Cincinnati, Ohio, (population 296,950), traces its origins to the arrival of pioneers by flatboat at Yeatman’s Cove in 1788. In 1789, the location then known as Losantiville was chosen as the site for Fort Washington, the major U.S. military outpost in the Northwest Territory, and subsequent development clustered around the fort.

As the area grew, Arthur St. Clair, governor of the Northwest Territory, worked on founding Hamilton County. St. Clair disliked the name Losantiville and in 1790, renamed the city “Cincinnati” in honor of the Roman soldier Cincinnatus.
At this time the city was reliant on river-based transportation. Increasing river traffic spurred significant growth in Cincinnati in the 19th century, with the Miami and Erie Canal linking the city to the Great Lakes until the coming of the railroad.
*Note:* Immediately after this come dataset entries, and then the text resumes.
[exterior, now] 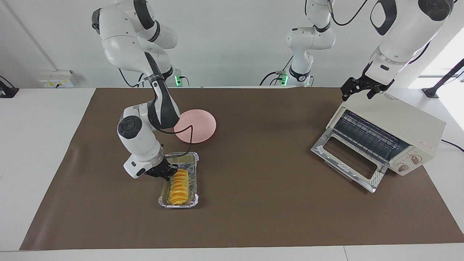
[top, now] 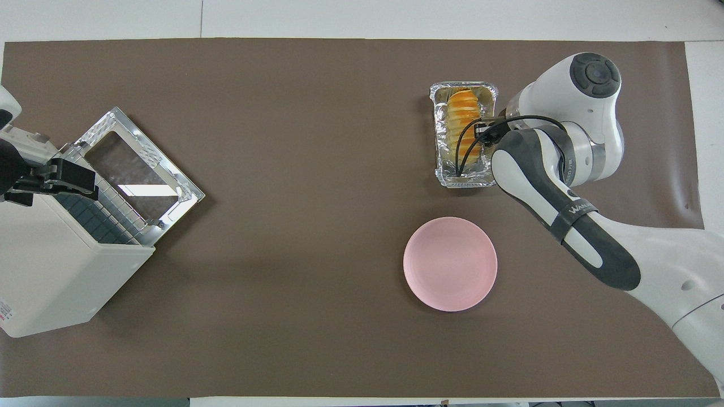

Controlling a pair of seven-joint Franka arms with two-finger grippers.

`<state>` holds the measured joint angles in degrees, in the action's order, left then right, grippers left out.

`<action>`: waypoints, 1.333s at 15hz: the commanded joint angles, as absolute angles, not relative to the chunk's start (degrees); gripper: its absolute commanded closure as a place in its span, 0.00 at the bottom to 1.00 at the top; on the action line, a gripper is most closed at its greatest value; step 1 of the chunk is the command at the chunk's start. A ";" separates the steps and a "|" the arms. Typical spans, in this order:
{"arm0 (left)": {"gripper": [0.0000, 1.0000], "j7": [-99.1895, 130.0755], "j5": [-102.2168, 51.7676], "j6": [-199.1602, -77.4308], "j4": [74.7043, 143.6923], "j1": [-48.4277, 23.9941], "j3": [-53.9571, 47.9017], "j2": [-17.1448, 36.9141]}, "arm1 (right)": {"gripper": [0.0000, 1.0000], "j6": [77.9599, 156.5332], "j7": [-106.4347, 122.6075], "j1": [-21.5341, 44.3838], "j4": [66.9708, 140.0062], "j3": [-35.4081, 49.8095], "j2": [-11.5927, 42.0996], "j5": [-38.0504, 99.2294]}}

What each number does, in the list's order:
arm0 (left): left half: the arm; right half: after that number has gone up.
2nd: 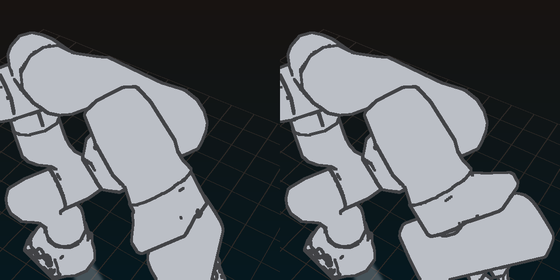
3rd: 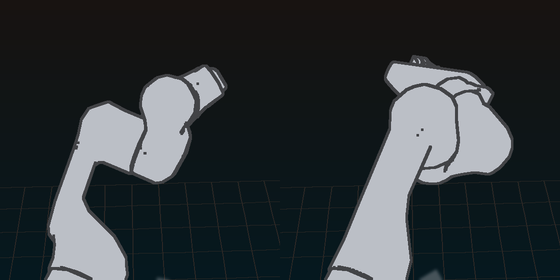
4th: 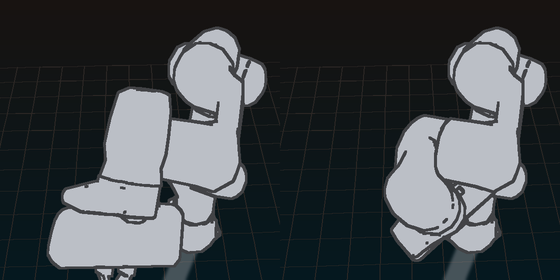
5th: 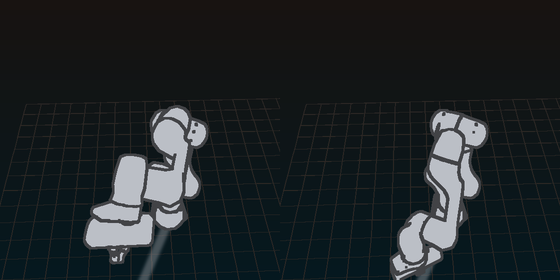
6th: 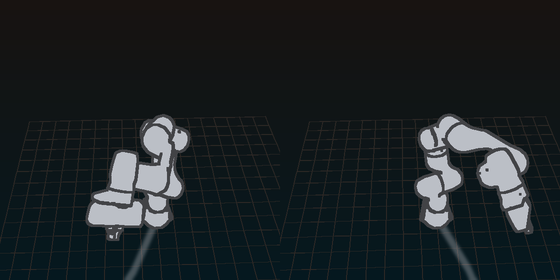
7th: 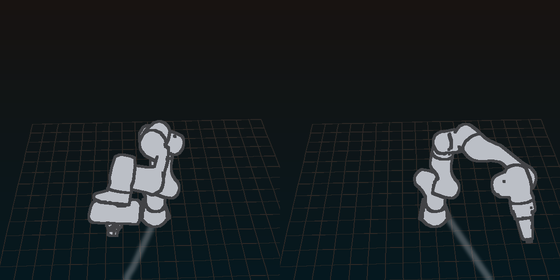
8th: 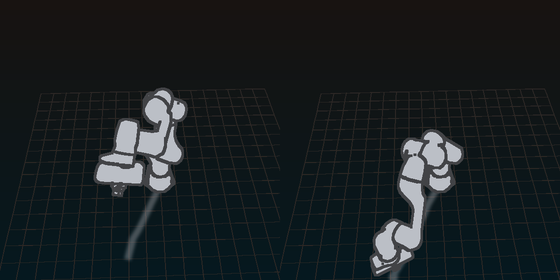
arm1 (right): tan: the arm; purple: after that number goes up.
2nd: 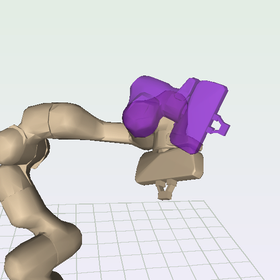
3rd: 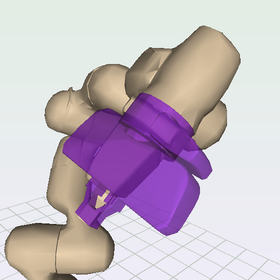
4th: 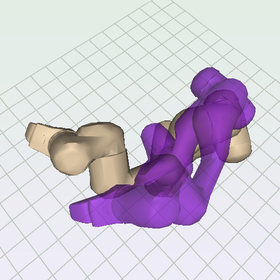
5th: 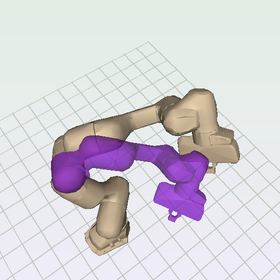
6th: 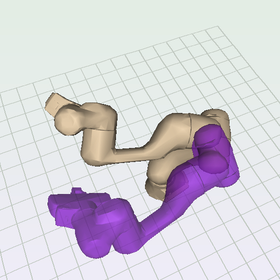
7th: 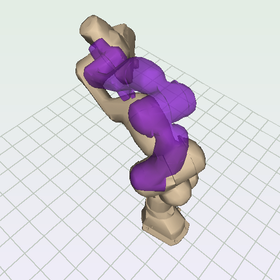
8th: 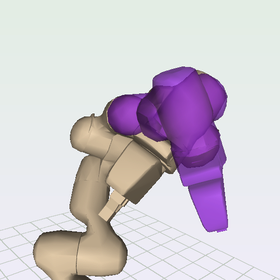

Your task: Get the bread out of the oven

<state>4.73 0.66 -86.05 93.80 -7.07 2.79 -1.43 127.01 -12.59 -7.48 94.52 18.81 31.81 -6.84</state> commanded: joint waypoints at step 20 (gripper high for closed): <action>0.00 4.22 -0.35 -85.17 93.87 -6.42 2.64 -2.20 | 0.04 121.19 -17.84 -0.80 84.81 17.67 36.29 -14.85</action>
<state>4.72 0.66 -86.02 93.80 -7.07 2.79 -1.43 119.74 -16.64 -0.84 86.44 18.04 34.21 -13.02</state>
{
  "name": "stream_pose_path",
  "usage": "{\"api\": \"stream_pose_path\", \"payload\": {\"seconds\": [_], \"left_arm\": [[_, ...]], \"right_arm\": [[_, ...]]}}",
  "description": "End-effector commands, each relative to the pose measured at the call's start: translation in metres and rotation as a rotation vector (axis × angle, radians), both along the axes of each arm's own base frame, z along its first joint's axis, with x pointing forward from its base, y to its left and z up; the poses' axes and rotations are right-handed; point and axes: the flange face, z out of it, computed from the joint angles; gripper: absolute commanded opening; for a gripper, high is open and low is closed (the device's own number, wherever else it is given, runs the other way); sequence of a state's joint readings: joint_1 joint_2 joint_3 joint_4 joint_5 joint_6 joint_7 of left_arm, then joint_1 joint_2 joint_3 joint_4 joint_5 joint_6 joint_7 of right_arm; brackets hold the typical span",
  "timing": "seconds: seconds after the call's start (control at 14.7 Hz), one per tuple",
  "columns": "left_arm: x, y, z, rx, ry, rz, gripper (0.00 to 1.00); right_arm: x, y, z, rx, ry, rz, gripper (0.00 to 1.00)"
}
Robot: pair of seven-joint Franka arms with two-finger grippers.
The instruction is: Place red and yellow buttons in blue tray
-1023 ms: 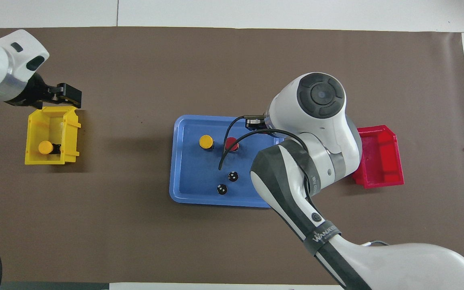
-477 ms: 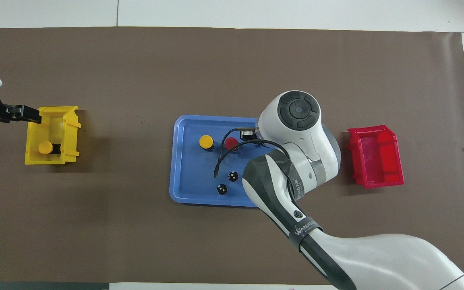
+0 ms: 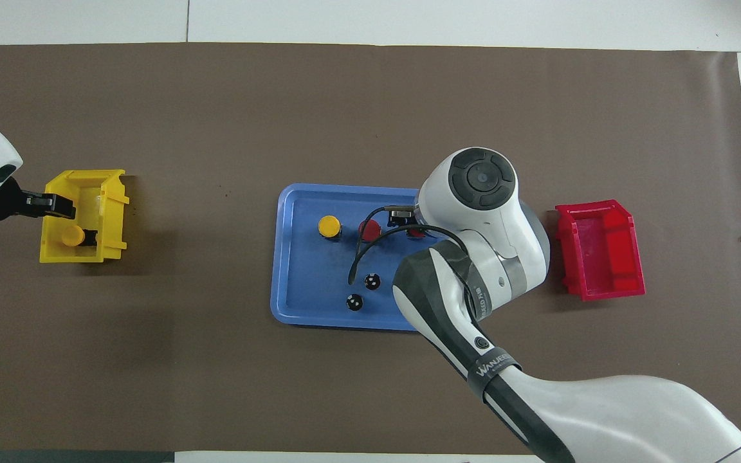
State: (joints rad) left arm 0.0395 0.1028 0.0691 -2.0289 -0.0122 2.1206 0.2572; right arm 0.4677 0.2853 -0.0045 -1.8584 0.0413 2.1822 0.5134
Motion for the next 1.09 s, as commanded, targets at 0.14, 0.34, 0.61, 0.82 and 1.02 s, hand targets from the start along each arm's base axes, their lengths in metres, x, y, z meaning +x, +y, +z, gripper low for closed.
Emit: {"api": "stream_pose_path", "payload": {"seconds": [0.14,0.34,0.61,0.82,1.02], "left_arm": [[-0.027,-0.002,-0.009,0.007,-0.033,-0.015,0.68],[-0.028,-0.003,-0.021,0.008,-0.039,-0.014,0.67],[-0.031,-0.004,-0.034,0.009,-0.042,-0.011,0.59],[-0.032,-0.003,-0.034,0.007,-0.029,-0.012,0.09],[-0.019,-0.002,-0.007,0.006,-0.018,-0.006,0.02]], "right_arm": [[0.041,-0.099,0.142,-0.055,-0.001,-0.121,1.00],[0.039,-0.175,0.200,-0.058,0.012,-0.098,1.00],[0.014,-0.261,0.251,-0.054,-0.009,-0.023,1.00],[-0.004,-0.305,0.260,-0.059,0.053,0.009,1.00],[-0.011,-0.326,0.263,-0.059,0.091,-0.020,1.00]]}}
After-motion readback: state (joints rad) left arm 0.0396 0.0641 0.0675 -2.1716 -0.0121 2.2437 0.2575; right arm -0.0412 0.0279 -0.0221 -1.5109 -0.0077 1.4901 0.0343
In the early 19th century, Cincinnati was the first American boomtown, experiencing sudden and rapid population and economic growth as one of the first major inland cities in the country. Natives at this time called Cincinnati the “Queen City of the West.” The nickname stuck as writers used the name in famous publications, and local industries and companies used “Queen City” as a brand. Cincinnati has also been called “Porkopolis” because of its major pork packing industry. In the late 1800s, with significant architectural projects like Music Hall, the Cincinnatian Hotel, and Shillito Department Store, Cincinnati gained a reputation as the “Paris of America.”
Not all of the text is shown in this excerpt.